Everyone must be familiar with today’s traditional keyword search methodology of popular search engines.
So to say, in traditional keyword searches approach, while searching a document collection, it is scanned with an accountant mentality. That is either the document contains the typed keyword or it doesn’t. There is no middle ground.
The resulting result set is created by looking through each document for typed keywords and phrases, ignoring any documents that don’t contain them, and ordering the result based on some ranking algorithm. Each document that contains the keyword stands alone in judgment before the search algorithm - there is no interdependence of any kind between documents, which are evaluated solely on their contents.
These types of traditional keyword search approaches are popular, but they are far from delivering the desired results as anyone who has used a Web search engine would vouch for. One important aspect of the problem is Relevancy — on average 50% of the information retrieved will be irrelevant.
The primary reason for missing on relevant information is that there are surprisingly different ways to describe an idea or concept. For instance if a document author uses one word and a searcher another, relevant materials will be missed. To make it even clearer, a simple query about “laptop” computers, for example, will ignore articles about “portable” or “lightweight” or “notebook” or “palmtop” or “ThinkPad” computers. Searchers and authors alike find it very difficult to anticipate the many ways in which the same idea might be described.
So to overcome this traditional keyword search approaches, a new Concept-based retrieval method is being thought to be the answer. This method of keyword search overcomes many of the problems in today’s popular word-based retrieval systems. This new method is called Latent Semantic Indexing (LSI).
LSI is fully automatic and widely applicable, and has been shown to be 30% more effective in finding and ranking relevant items than the comparable word matching methods.
It adds an important step to the document indexing process of word-based retrieval systems. In addition to recognizing keywords a document contains, it also sees the document collection as a whole, to determine which other documents contain some of those same words.

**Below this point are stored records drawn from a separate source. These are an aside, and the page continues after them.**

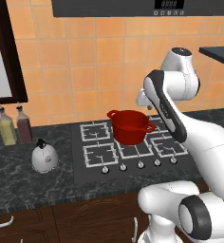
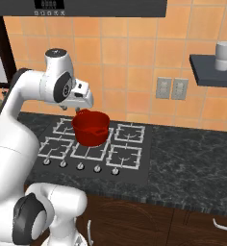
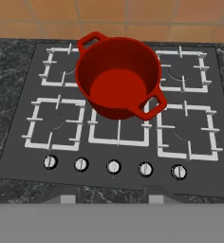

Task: Pick the kettle from the counter and place it on a stove burner. Then turn the burner on.

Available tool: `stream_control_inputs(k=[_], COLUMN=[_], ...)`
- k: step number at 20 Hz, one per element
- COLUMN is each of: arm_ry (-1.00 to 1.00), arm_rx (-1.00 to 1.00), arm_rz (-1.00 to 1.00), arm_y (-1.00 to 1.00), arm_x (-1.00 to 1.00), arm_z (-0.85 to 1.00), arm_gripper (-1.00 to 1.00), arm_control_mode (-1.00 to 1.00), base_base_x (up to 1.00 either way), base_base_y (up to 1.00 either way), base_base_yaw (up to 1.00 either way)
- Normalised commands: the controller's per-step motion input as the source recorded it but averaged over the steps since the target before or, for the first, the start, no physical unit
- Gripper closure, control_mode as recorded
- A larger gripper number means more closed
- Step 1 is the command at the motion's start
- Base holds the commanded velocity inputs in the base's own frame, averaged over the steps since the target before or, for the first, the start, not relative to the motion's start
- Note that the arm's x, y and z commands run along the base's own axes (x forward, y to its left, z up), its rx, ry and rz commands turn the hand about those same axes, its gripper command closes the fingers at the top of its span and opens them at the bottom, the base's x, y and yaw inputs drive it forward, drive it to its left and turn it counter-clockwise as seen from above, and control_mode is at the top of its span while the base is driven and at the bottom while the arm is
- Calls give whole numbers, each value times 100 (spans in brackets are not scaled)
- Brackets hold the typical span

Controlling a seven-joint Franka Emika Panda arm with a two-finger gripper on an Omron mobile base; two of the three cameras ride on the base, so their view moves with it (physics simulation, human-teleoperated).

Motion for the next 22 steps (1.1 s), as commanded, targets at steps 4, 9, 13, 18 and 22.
stream_control_inputs(k=[4,9,13,18,22], arm_ry=[0,0,0,-2,-8], arm_rx=[0,-1,0,0,8], arm_rz=[0,0,0,1,6], arm_y=[13,50,46,69,74], arm_x=[-10,-22,-31,-5,0], arm_z=[-5,-18,-19,-17,-22], arm_gripper=[-100,-100,-100,-100,-100], arm_control_mode=[-100,-100,-100,-100,-100], base_base_x=[0,0,0,0,0], base_base_y=[0,0,0,0,0], base_base_yaw=[0,0,0,0,0])
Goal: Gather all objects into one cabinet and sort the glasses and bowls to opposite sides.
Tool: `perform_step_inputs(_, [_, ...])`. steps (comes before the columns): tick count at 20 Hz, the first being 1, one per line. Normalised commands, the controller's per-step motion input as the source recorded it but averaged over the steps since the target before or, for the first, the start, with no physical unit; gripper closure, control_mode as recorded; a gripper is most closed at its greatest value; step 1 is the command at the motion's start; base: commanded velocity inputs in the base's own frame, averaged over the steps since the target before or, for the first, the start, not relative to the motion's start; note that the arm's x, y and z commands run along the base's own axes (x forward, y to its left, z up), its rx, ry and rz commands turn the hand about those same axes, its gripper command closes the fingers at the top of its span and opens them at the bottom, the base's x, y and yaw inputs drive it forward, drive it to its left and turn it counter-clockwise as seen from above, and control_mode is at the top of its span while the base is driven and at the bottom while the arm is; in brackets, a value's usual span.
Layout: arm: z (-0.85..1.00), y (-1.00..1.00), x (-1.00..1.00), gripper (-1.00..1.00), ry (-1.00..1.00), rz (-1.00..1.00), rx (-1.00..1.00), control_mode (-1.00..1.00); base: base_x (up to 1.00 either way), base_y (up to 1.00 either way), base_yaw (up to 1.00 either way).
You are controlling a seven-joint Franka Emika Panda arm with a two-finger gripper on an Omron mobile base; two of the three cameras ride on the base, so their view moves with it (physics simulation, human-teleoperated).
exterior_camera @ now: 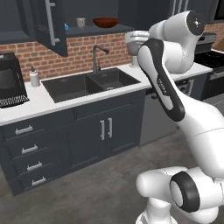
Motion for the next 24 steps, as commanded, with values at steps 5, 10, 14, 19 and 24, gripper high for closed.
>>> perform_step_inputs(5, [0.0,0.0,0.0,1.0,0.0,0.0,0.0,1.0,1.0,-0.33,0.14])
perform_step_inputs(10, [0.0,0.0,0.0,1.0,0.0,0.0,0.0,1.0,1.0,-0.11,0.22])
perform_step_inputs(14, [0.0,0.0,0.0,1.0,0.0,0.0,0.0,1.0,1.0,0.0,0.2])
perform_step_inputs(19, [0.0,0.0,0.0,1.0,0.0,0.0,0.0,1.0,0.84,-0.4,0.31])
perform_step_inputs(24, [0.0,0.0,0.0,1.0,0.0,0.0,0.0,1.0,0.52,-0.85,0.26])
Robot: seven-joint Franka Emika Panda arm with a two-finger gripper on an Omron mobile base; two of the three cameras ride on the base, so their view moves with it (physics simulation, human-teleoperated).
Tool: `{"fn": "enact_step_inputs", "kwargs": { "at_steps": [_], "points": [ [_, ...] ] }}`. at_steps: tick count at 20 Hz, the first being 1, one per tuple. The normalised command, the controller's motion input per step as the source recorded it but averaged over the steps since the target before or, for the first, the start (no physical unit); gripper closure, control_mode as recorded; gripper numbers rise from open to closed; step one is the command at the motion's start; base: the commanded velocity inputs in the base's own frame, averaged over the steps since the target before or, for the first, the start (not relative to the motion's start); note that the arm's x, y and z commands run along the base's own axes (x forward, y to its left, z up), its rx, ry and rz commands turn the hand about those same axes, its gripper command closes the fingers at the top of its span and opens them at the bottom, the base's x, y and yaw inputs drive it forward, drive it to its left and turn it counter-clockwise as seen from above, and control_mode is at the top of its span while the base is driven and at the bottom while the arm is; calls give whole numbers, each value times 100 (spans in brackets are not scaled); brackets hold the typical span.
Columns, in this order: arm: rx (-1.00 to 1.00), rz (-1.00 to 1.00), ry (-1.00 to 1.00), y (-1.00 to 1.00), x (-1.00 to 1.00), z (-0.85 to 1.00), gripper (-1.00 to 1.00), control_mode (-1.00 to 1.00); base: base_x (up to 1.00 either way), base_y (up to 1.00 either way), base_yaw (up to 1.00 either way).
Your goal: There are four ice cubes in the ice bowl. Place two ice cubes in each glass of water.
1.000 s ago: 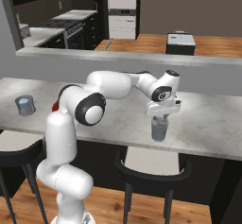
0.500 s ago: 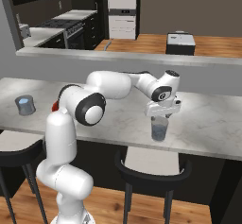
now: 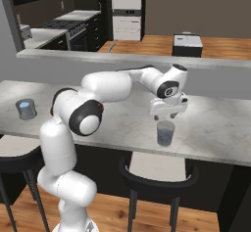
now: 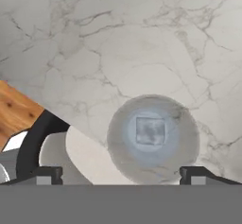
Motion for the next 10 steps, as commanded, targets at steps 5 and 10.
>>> {"fn": "enact_step_inputs", "kwargs": {
  "at_steps": [5, 10],
  "points": [
    [0, 0, 0, 70, -74, 24, -100, -100, 0, 0, 0],
    [0, -13, -4, 100, -19, -5, -100, -100, 0, 0, 0]
  ]
}}
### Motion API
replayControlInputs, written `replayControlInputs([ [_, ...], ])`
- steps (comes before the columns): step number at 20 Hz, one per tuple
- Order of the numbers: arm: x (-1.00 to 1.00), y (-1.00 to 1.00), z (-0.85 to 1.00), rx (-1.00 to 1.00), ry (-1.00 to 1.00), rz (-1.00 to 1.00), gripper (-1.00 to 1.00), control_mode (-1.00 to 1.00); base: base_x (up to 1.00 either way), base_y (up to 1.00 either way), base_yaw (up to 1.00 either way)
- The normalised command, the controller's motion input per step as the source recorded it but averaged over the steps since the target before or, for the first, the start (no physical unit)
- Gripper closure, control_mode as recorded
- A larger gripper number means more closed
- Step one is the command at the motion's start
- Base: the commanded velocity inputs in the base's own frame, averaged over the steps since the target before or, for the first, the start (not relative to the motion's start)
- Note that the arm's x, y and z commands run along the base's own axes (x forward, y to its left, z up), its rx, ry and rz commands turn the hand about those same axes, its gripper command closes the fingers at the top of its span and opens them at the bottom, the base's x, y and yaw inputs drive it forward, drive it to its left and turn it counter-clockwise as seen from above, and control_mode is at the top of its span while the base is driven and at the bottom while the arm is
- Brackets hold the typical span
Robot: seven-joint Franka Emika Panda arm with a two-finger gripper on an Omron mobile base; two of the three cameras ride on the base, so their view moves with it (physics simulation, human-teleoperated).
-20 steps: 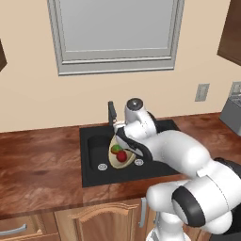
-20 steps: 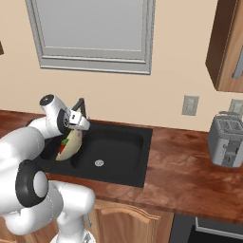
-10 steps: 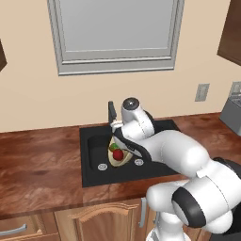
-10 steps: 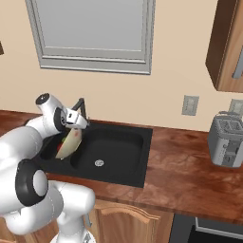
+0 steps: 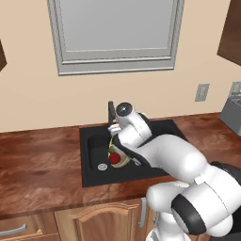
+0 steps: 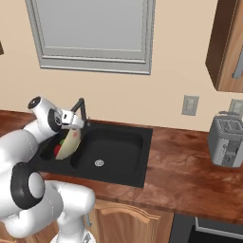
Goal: Dump the mango and tomato from the bowl so the bowl can be washed. Place the bowl in the sink after clearing the leftovers.
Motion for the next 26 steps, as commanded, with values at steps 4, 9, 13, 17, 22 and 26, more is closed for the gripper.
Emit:
replayControlInputs([
  [4, -0.03, 0.14, 0.00, -0.21, -0.02, 0.00, 1.00, -1.00, 0.00, 0.00, 0.00],
  [9, 0.00, 0.06, 0.00, -0.08, 0.00, 0.00, 1.00, -1.00, 0.00, 0.00, 0.00],
  [13, 0.00, 0.23, 0.00, -0.15, -0.01, 0.00, 1.00, -1.00, 0.00, 0.00, 0.00],
  [17, 0.00, 0.07, 0.00, -0.09, -0.05, 0.00, 1.00, -1.00, 0.00, 0.00, 0.00],
  [22, -0.02, 0.00, 0.00, -0.05, -0.07, 0.00, 1.00, -1.00, 0.00, 0.00, 0.00],
  [26, 0.00, 0.08, 0.00, -0.08, 0.00, 0.00, 1.00, -1.00, 0.00, 0.00, 0.00],
])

It then assigns a similarity values to the words. LSI considers documents that have many words in common to be semantically close, and ones with few words in common to be semantically distant.
When a user searches a LSI-indexed database, the search engine looks at similarity values it has calculated for every content word, and returns the documents that it thinks best fit the types query. Because two documents may be semantically very close even if they do not share a particular keyword, LSI does not require an exact match to return useful results. Where a plain keyword search will fail if there is no exact match, LSI will often return relevant documents that don’t even contain the typed keyword at all.
This simple method of recognizing associations between keywords reflects more or less how a human being might classify a document collection after scanning the content. Although the LSI algorithm doesn’t understand anything about what the words mean (being a human generated code), the patterns it recognizes can make it closer to showing Artificial intelligence.